***** Exercise material

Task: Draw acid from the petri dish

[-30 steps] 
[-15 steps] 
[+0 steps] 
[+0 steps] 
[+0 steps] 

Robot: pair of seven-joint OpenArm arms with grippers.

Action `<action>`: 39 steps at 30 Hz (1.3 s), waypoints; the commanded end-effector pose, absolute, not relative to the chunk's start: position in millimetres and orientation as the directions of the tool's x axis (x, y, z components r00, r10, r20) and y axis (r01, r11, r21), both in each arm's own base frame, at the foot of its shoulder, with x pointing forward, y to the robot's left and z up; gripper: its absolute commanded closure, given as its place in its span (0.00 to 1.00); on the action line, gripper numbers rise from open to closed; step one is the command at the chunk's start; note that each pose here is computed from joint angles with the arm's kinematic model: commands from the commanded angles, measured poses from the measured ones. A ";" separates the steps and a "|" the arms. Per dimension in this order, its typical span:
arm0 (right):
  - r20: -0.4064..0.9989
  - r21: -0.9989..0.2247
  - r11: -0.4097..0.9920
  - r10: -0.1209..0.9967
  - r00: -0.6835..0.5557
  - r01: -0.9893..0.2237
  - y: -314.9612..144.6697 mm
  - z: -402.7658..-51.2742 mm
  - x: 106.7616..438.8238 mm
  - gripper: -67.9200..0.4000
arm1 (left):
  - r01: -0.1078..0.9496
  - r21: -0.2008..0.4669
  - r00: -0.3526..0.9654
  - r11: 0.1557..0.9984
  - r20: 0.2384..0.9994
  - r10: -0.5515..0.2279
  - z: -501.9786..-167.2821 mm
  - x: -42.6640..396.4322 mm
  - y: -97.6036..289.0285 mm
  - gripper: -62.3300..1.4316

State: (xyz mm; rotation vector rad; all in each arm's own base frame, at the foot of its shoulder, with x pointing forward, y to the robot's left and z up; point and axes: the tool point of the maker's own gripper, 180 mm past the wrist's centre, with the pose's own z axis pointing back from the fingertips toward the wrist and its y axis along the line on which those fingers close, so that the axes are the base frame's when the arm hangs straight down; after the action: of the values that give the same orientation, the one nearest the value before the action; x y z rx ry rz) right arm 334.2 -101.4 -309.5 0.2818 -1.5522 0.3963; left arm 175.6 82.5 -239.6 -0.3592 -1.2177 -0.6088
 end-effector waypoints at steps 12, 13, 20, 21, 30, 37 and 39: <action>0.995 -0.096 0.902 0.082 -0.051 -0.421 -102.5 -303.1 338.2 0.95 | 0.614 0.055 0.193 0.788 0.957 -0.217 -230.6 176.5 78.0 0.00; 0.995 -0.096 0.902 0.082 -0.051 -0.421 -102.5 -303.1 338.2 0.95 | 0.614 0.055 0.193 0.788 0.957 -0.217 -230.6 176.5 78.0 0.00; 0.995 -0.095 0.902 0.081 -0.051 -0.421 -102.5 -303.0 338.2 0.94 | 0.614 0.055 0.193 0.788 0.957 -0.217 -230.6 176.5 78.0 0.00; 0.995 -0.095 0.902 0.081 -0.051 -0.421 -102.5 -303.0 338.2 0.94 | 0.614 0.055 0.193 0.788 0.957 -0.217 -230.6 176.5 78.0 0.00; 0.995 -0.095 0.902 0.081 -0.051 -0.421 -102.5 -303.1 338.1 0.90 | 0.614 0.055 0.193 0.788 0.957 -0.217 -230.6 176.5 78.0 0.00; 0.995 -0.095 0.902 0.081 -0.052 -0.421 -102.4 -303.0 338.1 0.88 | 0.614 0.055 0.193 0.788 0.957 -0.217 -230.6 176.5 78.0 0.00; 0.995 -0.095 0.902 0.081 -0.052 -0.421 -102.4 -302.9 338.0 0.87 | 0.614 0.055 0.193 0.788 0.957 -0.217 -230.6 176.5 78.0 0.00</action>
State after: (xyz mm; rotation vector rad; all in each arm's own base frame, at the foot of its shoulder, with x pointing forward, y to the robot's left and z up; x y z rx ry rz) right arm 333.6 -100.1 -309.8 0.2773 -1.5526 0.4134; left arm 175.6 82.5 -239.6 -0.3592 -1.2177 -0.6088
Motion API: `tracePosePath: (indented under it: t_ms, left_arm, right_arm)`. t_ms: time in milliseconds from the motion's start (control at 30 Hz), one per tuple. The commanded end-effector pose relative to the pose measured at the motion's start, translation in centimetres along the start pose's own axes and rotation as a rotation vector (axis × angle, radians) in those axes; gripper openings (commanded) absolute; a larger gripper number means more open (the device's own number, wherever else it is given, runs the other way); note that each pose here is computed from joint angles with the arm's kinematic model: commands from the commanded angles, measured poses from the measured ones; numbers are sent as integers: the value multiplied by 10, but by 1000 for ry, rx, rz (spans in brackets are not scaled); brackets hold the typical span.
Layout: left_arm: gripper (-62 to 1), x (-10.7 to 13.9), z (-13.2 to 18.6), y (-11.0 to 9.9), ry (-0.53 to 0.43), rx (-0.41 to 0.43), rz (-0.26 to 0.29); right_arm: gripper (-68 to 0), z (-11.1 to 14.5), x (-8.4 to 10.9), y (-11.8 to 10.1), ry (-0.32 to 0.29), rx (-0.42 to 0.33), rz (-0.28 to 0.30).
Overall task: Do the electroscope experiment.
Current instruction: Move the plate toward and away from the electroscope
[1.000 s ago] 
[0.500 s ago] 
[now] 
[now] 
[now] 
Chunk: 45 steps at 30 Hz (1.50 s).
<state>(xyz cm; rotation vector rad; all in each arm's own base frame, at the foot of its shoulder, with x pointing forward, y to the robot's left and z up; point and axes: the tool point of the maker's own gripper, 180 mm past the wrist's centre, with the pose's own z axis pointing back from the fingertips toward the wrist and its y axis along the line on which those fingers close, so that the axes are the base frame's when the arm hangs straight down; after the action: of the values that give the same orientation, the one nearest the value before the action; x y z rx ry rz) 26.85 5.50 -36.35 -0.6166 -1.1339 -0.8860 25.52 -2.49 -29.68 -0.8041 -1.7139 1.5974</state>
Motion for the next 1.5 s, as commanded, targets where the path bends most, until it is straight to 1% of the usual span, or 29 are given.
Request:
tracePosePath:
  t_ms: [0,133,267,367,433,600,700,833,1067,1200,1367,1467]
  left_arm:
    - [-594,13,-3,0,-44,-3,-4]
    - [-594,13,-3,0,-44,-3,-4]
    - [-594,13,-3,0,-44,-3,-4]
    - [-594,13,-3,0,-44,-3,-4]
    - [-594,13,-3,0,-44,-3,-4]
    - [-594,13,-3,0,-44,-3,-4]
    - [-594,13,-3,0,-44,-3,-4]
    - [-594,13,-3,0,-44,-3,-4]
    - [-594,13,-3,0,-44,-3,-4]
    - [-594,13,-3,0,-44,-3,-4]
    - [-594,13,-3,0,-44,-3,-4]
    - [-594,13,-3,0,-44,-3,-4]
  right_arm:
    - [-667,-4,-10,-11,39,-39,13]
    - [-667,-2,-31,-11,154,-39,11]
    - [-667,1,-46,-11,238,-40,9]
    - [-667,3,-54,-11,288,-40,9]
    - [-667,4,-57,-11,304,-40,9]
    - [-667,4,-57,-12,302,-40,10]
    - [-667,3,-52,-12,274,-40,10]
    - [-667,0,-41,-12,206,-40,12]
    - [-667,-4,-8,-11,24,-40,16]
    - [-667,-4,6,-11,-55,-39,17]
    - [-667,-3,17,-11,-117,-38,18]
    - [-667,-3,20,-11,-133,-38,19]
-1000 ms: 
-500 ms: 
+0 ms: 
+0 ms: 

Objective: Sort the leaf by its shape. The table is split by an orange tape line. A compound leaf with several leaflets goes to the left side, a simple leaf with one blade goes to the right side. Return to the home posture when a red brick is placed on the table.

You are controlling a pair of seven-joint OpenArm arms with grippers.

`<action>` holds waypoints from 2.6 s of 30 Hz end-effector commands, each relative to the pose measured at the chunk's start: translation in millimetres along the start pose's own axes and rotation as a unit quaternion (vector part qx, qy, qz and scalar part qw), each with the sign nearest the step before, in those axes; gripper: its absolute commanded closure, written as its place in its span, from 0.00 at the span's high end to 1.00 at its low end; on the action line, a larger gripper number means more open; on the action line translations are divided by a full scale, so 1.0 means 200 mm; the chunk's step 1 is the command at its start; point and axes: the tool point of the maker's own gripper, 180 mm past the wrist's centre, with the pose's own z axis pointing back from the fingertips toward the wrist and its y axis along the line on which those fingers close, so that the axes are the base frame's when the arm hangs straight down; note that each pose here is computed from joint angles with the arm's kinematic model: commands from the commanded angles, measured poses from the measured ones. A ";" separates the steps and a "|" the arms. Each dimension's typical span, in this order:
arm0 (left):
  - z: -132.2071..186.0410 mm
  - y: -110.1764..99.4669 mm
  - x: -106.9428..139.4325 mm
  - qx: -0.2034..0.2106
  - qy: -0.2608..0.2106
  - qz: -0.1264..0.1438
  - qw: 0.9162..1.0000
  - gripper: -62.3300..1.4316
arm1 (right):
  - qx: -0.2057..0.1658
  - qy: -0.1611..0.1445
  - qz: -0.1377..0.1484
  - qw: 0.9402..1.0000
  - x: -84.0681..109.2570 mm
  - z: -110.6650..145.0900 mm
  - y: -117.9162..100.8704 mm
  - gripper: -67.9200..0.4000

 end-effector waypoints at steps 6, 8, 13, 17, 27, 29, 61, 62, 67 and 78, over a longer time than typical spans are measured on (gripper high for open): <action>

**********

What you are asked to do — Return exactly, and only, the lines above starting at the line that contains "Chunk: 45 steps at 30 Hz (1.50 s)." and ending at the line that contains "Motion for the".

Output below —
Chunk: 45 steps at 30 Hz (1.50 s).
<state>(xyz cm; rotation vector rad; all in each arm's own base frame, at the foot of its shoulder, with x pointing forward, y to the robot's left and z up; point and axes: the tool point of the maker's own gripper, 180 mm past the wrist's centre, with the pose's own z axis pointing back from the fingertips toward the wrist and its y axis along the line on which those fingers close, so that the axes are the base frame's when the arm hangs straight down; after the action: of the values that give the same orientation, the one nearest the value before the action; x y z rx ry rz) 26.85 5.50 -36.35 -0.6166 -1.1339 -0.8860 25.52 -2.49 -29.68 -0.8041 -1.7139 1.5974</state>
Motion for the next 1.5 s, as commanded, targets where the path bends most, until it is straight to 1% of the usual span, or 29 are given.

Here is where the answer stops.